- TASK TO COMPLETE -
Nothing but an exact copy of the data should be output.

┄┄┄┄┄┄┄┄┄┄┄┄┄┄┄┄┄┄┄┄

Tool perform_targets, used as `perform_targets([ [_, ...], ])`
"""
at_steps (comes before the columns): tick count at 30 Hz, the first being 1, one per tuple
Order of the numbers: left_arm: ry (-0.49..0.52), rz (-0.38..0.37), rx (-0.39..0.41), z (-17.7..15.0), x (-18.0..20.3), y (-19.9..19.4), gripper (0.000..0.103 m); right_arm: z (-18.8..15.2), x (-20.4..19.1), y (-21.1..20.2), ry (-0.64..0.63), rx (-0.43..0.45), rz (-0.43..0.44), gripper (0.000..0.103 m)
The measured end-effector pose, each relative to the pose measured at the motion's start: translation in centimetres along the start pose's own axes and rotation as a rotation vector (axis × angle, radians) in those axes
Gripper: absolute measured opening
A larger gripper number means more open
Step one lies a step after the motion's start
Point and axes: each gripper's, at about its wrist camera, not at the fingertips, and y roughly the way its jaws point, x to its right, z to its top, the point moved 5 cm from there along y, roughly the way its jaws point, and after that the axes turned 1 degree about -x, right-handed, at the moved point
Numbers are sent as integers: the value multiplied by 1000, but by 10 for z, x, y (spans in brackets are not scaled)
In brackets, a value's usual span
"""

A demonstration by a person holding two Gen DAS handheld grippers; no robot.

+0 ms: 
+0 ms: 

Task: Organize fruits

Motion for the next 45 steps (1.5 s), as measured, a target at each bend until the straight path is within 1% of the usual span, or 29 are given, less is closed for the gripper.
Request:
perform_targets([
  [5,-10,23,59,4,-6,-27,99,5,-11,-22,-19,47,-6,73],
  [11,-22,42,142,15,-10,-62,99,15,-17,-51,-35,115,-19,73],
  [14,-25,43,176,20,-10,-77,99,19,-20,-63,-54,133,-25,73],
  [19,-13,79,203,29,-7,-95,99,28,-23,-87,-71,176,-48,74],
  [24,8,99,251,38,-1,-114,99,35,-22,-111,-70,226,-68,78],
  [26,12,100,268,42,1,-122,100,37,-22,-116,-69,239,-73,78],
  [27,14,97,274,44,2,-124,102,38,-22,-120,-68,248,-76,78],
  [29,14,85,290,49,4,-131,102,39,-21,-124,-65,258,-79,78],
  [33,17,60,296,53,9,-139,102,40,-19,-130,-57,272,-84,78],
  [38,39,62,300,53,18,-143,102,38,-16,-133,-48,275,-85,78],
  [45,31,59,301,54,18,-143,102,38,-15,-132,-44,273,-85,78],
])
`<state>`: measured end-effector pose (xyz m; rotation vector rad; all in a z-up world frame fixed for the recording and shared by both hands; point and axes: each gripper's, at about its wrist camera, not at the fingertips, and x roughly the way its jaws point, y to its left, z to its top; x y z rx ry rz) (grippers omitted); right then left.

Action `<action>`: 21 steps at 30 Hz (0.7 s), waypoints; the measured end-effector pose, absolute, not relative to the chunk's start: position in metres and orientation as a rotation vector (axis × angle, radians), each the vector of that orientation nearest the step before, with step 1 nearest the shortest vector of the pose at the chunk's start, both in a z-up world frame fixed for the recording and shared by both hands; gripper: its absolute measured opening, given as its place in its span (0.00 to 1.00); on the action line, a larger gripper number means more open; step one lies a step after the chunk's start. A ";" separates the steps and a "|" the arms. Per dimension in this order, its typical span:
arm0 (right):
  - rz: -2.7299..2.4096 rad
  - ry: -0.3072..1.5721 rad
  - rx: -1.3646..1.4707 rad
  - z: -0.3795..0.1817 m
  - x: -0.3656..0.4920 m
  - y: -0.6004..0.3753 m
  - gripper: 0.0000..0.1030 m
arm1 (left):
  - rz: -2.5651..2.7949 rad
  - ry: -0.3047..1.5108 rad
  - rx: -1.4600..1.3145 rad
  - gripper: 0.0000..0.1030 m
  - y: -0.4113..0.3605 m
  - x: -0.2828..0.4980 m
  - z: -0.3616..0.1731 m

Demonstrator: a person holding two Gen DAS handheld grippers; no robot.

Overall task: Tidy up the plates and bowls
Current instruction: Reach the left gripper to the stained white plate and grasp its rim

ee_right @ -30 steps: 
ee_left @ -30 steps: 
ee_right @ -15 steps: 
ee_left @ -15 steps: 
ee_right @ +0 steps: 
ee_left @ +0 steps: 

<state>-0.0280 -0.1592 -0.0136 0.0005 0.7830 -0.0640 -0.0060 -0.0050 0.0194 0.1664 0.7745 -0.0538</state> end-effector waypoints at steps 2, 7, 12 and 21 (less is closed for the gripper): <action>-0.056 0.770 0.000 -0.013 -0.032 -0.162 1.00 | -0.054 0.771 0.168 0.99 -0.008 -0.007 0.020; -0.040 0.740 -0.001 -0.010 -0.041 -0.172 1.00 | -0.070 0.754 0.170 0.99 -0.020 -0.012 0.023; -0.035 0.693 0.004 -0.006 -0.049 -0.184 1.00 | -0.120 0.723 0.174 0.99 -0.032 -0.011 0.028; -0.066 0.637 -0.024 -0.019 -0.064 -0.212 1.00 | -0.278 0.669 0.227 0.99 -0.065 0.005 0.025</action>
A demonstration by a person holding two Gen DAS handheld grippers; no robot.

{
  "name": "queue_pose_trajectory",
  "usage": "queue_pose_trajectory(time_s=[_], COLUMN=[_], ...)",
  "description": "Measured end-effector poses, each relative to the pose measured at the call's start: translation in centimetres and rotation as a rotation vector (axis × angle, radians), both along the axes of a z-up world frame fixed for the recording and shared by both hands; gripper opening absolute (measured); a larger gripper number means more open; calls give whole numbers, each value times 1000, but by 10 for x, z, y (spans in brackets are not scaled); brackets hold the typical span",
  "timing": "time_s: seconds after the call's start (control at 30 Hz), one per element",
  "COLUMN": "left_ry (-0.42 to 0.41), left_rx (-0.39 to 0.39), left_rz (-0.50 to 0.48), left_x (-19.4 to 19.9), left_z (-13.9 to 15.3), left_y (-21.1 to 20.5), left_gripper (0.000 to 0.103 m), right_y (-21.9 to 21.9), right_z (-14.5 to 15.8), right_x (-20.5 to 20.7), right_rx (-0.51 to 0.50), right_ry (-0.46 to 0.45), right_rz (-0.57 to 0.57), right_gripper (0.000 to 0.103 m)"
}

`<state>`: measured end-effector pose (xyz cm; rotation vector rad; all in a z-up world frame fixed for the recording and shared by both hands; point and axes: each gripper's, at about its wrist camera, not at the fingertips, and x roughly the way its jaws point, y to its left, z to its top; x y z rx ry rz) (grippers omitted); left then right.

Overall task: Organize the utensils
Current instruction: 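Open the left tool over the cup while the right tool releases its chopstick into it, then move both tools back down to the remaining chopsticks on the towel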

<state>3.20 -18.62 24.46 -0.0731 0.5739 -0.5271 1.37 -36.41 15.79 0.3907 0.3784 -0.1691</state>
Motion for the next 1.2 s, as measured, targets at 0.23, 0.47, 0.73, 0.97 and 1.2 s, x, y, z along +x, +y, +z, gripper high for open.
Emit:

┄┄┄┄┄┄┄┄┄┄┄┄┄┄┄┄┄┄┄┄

- RESPONSE BOX -
Tool perform_targets, used as `perform_targets([ [_, ...], ])`
"""
at_steps (comes before the columns): tick count at 30 Hz, the first being 1, one per tuple
Order of the numbers: left_arm: ry (-0.49..0.52), rz (-0.38..0.37), rx (-0.39..0.41), z (-17.7..15.0), x (-18.0..20.3), y (-19.9..19.4), gripper (0.000..0.103 m); right_arm: z (-18.8..15.2), x (-20.4..19.1), y (-21.1..20.2), ry (-0.64..0.63), rx (-0.43..0.45), rz (-0.43..0.44), gripper (0.000..0.103 m)
The measured end-effector pose, each relative to the pose measured at the motion's start: translation in centimetres along the start pose's own axes and rotation as a rotation vector (axis × angle, radians) in those axes
Gripper: absolute measured opening
A larger gripper number means more open
Step one lies a step after the motion's start
Point and axes: each gripper's, at about its wrist camera, not at the fingertips, and y roughly the way its jaws point, x to its right, z to its top, the point moved 5 cm from there along y, roughly the way its jaws point, and after that the axes turned 1 degree about -x, right-handed, at the moved point
Numbers are sent as integers: the value multiplied by 1000, but by 10 for z, x, y (spans in brackets are not scaled)
In brackets, a value's usual span
"""

A demonstration by a person holding two Gen DAS handheld grippers; no robot.

+0 ms: 
+0 ms: 

Task: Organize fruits

Motion for the next 45 steps (1.5 s), as measured, a target at each bend until the straight path is within 1% of the usual span, or 29 are given, less is closed for the gripper.
Request:
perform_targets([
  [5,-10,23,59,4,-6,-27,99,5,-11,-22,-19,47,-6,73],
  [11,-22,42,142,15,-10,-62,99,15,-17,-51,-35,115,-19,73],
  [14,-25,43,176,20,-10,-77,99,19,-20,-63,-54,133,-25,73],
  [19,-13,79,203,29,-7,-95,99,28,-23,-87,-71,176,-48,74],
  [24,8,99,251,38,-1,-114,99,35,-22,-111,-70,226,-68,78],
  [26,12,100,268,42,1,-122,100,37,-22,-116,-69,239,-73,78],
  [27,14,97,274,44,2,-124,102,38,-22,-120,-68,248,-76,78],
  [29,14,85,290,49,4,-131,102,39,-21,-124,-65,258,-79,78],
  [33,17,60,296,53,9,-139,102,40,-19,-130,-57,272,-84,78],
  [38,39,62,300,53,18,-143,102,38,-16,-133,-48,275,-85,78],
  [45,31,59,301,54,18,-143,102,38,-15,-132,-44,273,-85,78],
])
`<state>`: measured end-effector pose (xyz m; rotation vector rad; all in a z-up world frame fixed for the recording and shared by both hands; point and axes: each gripper's, at about its wrist camera, not at the fingertips, and x roughly the way its jaws point, y to its left, z to its top; x y z rx ry rz) (grippers omitted); right then left.

Action `<action>`: 21 steps at 30 Hz (0.7 s), waypoints; the measured end-effector pose, absolute, not relative to the chunk's start: position in metres and orientation as a rotation vector (axis × angle, radians), each the vector of that orientation nearest the step before, with step 1 nearest the shortest vector of the pose at the chunk's start, both in a z-up world frame fixed for the recording and shared by both hands; gripper: its absolute measured opening, given as its place in its span (0.00 to 1.00); on the action line, a larger gripper number means more open; step one lies a step after the chunk's start. A ";" separates the steps and a "|" the arms. Per dimension in this order, its typical span:
arm0 (right):
  - rz: -2.7299..2.4096 rad
  - ry: -0.3072..1.5721 rad
  - rx: -1.3646..1.4707 rad
  - z: -0.3795..0.1817 m
  - x: -0.3656..0.4920 m
  - y: -0.6004..0.3753 m
  - gripper: 0.0000..0.1030 m
arm1 (left):
  - rz: -2.5651..2.7949 rad
  - ry: -0.3047..1.5108 rad
  - rx: -1.4600..1.3145 rad
  - gripper: 0.0000..0.1030 m
  - y: -0.4113..0.3605 m
  - x: -0.2828..0.4980 m
  - z: -0.3616..0.1731 m

Demonstrator: a person holding two Gen DAS handheld grippers; no robot.

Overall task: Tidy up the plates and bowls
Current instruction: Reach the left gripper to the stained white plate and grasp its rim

ee_right @ -30 steps: 
ee_left @ -30 steps: 
ee_right @ -15 steps: 
ee_left @ -15 steps: 
ee_right @ +0 steps: 
ee_left @ +0 steps: 

<state>-0.0280 -0.1592 -0.0136 0.0005 0.7830 -0.0640 -0.0060 -0.0050 0.0194 0.1664 0.7745 -0.0538</state> end-effector waypoints at steps 2, 7, 12 and 21 (less is closed for the gripper): <action>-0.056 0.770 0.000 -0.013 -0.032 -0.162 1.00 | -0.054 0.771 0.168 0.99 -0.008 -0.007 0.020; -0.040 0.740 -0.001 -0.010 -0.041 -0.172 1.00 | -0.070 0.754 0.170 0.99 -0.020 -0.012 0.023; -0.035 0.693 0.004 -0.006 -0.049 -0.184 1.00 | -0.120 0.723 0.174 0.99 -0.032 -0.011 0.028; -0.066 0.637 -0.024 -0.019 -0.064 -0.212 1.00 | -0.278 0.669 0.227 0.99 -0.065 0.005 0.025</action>
A demonstration by a person holding two Gen DAS handheld grippers; no robot.

{
  "name": "queue_pose_trajectory",
  "usage": "queue_pose_trajectory(time_s=[_], COLUMN=[_], ...)",
  "description": "Measured end-effector poses, each relative to the pose measured at the call's start: translation in centimetres and rotation as a rotation vector (axis × angle, radians), both along the axes of a z-up world frame fixed for the recording and shared by both hands; gripper opening absolute (measured); a larger gripper number means more open; calls give whole numbers, each value times 1000, but by 10 for x, z, y (spans in brackets are not scaled); brackets hold the typical span",
  "timing": "time_s: seconds after the call's start (control at 30 Hz), one per element",
  "COLUMN": "left_ry (-0.42 to 0.41), left_rx (-0.39 to 0.39), left_rz (-0.50 to 0.48), left_x (-19.4 to 19.9), left_z (-13.9 to 15.3), left_y (-21.1 to 20.5), left_gripper (0.000 to 0.103 m), right_y (-21.9 to 21.9), right_z (-14.5 to 15.8), right_x (-20.5 to 20.7), right_rx (-0.51 to 0.50), right_ry (-0.46 to 0.45), right_rz (-0.57 to 0.57), right_gripper (0.000 to 0.103 m)"
}

`<state>`: measured end-effector pose (xyz cm; rotation vector rad; all in a z-up world frame fixed for the recording and shared by both hands; point and axes: each gripper's, at about its wrist camera, not at the fingertips, and x roughly the way its jaws point, y to its left, z to its top; x y z rx ry rz) (grippers omitted); left then right.

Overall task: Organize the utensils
Current instruction: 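Open the left tool over the cup while the right tool releases its chopstick into it, then move both tools back down to the remaining chopsticks on the towel
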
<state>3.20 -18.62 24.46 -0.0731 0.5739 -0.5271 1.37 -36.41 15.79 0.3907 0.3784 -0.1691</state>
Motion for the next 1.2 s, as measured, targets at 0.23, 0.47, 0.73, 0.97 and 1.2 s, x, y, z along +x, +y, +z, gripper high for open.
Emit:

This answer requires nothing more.